ED-NOS, that is, Eating Disorder Not Otherwise Specified, possibly to be renamed "Feeding and Eating Conditions Not Elsewhere Classified" in the DSM-V.

"[T]he problems of individuals with feeding or eating problems not meeting criteria for currently recognized disorders can be more appropriately described and categorized."  This aim of refining and specifying eating disorder variants is not dissimilar (as this page notes) to the changes proposed for the Mood Disorders (and it seems to me, to some extent, the Personality Disorders).  The point is that "these Conditions may be associated with levels of distress and/or impairment similar to those associated with the recognized Feeding and Eating Disorders, and may require intensive clinical intervention."

Recognition of eating disorders that you can't see with your eyeballs is one of the traditional problems that those in the field have been trying to correct over the last 15 or so years.  Originally, anorexia got all the attention and therefore all the study.  It was decades before bulimia nervosa was even its own diagnosis.  Then, classic anorexia and classic bulimia got all the attention and therefore all the study.   With a major emphasis still on anorexia, though.

(Here's an interesting example.  It's great - it is effing fantastic - to see coverage of eating disorders in men.  And the struggles that men with eating disorders undergo within our acute gender binary are just... I can't even imagine the layer of crap that piles on top o' the other crap.  But this could have been an article about men with eating disorders: not just anorexia, but anorexia, bulimia, binge eating disorder, purging disorder, and more.)

I have Thoughts about that.  One of my Thoughts is that this seems sensible, since anorexia is the deadliest psychiatric disorder.  But another of my Thoughts is that anorexia is relatively so rare.  Comparable to anorexia, a huge portion of the ED population is bulimic, but bulimia isn't as pretty or as alluring, both from a study POV and from a cultural POV.  And comparable to bulimia, a huge portion of the ED population is ED-NOS, but only now is there really beginning to be serious study into ED-NOS, and then the only cultural currency ED-NOS receives is through attention to Binge Eating Disorder, currently categorized under ED-NOS.

So my Thoughts are that we seem to be witnessing a gradual slide from attention to the peak: unattainable, alluring eating disorders -- the low weight restrictive ones that is; the saints live up there.  That attention started trickling its way down the research and the cultural slopes, down to the valley where reside the ugly eating disorders, the disorders that for decades and decades weren't even acknowledged as eating disorders at all.  (This isn't to say that anorexia isn't ugly.  Anorexia nervosa is horrifying.  However, it is approached with a reverence and an envy with which bulimia, binge eating disorder, and other eating disorders are not, at a cultural level.)

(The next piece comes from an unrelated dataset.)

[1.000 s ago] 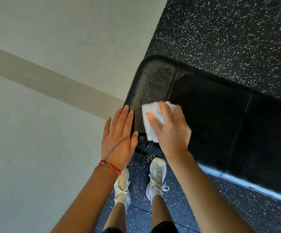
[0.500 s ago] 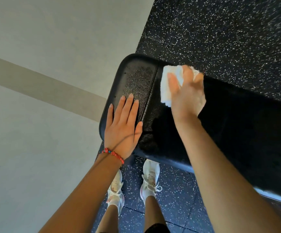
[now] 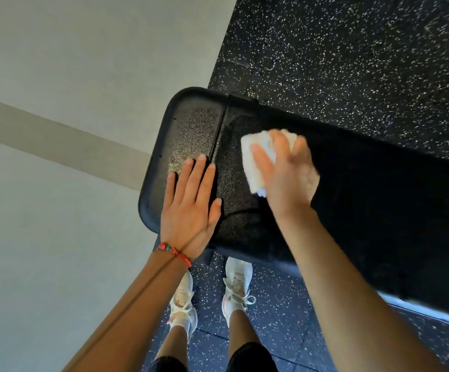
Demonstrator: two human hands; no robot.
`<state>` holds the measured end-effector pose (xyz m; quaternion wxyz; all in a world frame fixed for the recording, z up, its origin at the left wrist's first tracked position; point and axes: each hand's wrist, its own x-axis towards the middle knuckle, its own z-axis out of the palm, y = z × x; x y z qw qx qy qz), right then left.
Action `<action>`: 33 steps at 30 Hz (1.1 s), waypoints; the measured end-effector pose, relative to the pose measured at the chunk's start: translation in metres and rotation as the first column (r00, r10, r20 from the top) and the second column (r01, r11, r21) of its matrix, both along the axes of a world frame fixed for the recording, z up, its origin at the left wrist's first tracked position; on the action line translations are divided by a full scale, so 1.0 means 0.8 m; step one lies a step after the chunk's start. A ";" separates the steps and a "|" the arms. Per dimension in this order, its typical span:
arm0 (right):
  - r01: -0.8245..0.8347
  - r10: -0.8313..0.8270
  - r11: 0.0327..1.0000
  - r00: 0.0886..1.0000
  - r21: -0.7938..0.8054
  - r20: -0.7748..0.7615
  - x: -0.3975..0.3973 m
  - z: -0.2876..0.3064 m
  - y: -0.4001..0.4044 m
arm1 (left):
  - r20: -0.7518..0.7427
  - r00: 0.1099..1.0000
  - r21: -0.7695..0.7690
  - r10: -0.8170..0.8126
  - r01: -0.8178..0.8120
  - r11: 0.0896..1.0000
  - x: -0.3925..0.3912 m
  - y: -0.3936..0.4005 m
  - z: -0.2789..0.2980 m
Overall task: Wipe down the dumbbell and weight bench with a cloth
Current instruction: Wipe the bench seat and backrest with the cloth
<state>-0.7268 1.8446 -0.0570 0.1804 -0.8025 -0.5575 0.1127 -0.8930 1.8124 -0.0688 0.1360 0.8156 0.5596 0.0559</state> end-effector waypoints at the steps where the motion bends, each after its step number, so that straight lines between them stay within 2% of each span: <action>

It's great that there is finally recognition that just because you're not at 85% or lower of your minimum acceptable body weight, or just because you don't binge and purge a minimum of once a week for at least three months, doesn't mean you don't have an eating disorder.  But there is still such vast misunderstanding of anything that isn't visible Anorexia Nervosa or Bulimia Nervosa at a cultural level.  And truly, there is still a hierarchy within the professional realm, at least as far as studies and diagnostics are concerned.

At a macro level, you can look over things and see the progress, and that sure does feel encouraging.  But at a micro level it is still very, very disheartening that physicians who are trained to observe and evaluate data don't recognize eating disorders in patients whose weight is not at a certain shocking level, or who aren't obviously or admittedly bulimic, mostly because the information and the cultural acknowledgement of what is disordered just isn't there yet.

At the macro level, there is a nebulous knowledge that eating disorders are more than anorexia nervosa or bulimia nervosa, and that perhaps binge eating disorder is A Real Thing, rather than Lazy People.  But at the micro level, the cultural hierarchy of eating disorders keeps so many individuals trapped in disordered eating and disordered living, unaware that they could ask for, and often even find help, if only they knew they deserved it.